El criterio para decidir
No hay una regla que sirva para todos los casos. Pero sí hay tres preguntas que conviene hacerse antes de pactar cuota litis:
| Pregunta | Si la respuesta es sí | Si la respuesta es no |
|---|---|---|
| ¿El cliente puede pagar honorarios por adelantado? | Pactá convenidos o regulados | La cuota litis abre la puerta |
| ¿El caso tiene buena probabilidad de éxito? | La cuota litis puede rendir | Mejor un monto fijo que no dependa del resultado |
| ¿Puedo esperar años para cobrar sin que el estudio sufra? | Podés asumir el riesgo | Buscá un esquema con cobro más cercano |
La cuota litis es una decisión de cartera, no un principio. Hay estudios que combinan: la usan en casos seleccionados con buen pronóstico y monto alto, y cobran honorarios convenidos en el resto, para tener ingreso previsible mes a mes. Lo que no conviene es la postura automática —ni "siempre cuota litis" ni "nunca"—, porque cada caso tiene su número.

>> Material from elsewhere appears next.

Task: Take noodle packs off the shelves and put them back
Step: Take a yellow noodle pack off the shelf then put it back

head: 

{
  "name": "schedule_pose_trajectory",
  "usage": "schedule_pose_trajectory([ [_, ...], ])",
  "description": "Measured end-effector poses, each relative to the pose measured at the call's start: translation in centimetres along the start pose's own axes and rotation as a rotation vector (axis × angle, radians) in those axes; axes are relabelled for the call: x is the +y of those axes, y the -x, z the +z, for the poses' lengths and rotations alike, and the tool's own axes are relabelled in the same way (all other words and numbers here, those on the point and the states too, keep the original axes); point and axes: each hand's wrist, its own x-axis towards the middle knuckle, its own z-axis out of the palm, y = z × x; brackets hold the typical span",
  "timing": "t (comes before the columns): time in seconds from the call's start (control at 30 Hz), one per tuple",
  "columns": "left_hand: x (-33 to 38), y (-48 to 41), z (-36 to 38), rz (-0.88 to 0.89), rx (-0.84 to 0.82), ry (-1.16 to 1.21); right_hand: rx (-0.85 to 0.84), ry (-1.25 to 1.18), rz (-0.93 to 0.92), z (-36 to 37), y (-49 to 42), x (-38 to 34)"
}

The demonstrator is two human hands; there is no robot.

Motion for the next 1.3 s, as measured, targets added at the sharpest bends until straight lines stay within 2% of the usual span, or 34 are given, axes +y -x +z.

Sea cual sea el esquema que elijas, lo importante es que quede por escrito. Un acuerdo de cuota litis verbal, o anotado a las apuradas, es la receta para un conflicto cuando llegue el momento de cobrar. Tener un modelo de acuerdo de honorarios que contemple la cuota litis, el porcentaje, el tope legal y el tratamiento de una transacción te ahorra discusiones después. Y si vas a presentarle números al cliente, conviene que arranques de un cálculo de honorarios hecho con los valores vigentes, no estimado de memoria.